И ещё одна ночь минула.
Теперь я пошёл в избу будить команду. Боцман снова спал посреди комнаты в надувном резиновом понтоне.
– Ну и клопы у этого Лаврентьева! – удивлённо изрёк он, зевая и показывая зажатую в кулаке небольшую черепашку.
– Не вздумай раздавить с похмелюги! – засмеялся я. – С тебя, боцман, станется!
– Пожалуй, надо собираться домой, пока «клопы» ещё с чайное блюдце, а не с тазик, – ответил Филя, отправляя черепаху под стол. После завтрака штурман засобирался в Серпухов. Филя Бреус и Хвáля отправились с ним, но до Москвы.
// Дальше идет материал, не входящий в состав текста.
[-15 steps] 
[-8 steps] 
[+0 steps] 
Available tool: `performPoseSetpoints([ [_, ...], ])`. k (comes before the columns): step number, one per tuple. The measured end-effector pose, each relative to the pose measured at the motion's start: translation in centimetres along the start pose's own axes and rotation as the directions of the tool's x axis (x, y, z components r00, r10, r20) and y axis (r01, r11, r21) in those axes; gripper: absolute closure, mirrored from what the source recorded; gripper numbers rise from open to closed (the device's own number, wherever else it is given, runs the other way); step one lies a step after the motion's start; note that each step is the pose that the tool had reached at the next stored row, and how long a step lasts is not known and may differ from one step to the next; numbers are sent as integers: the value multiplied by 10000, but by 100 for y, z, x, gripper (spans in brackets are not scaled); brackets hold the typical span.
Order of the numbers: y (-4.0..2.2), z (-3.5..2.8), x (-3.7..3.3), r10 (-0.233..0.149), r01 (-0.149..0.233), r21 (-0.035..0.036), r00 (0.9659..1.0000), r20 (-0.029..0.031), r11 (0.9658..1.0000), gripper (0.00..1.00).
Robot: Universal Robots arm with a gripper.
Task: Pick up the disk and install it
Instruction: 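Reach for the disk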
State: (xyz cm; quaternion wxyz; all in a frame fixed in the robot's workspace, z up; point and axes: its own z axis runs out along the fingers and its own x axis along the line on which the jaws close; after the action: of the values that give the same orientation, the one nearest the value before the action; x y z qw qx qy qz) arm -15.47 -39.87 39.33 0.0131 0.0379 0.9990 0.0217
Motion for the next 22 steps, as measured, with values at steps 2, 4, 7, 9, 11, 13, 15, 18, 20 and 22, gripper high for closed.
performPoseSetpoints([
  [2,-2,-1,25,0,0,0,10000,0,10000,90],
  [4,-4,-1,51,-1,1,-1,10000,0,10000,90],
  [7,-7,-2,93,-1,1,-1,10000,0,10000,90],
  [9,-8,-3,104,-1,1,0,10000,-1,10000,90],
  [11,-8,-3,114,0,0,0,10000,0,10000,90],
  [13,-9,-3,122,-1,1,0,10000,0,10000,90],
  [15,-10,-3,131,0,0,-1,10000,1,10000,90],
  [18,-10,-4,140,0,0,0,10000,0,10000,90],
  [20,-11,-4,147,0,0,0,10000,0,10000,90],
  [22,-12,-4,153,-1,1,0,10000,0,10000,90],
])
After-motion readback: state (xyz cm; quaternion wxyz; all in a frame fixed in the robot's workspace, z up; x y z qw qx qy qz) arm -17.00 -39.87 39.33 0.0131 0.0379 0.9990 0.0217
Я тоже примкнул к уезжавшим, пообещав вернуться в Спас-Темню, повидавшись с дядюшками и заглянув в Третьяковку и Пушкинский.
На всё про всё ушло у меня дня три-четыре. У родичей отметился чин по чину, но галерею и музей Пушкинский обошёл вяло. Можно сказать, только посетил, чтобы потоптаться возле Врубеля. Не шли из головы «Меридиан» и капитан Минин. Закрою глаза – катятся вдаль океанские волны, кланяются им мачты, одетые в напруженную парусину, курсачи окатывают горячую палубу, оттирают её песком и кирпичами, и сам я, босой, шагаю между них, загребаю пальцами сырой песок и гладит мою спину тёплый африканский ветер.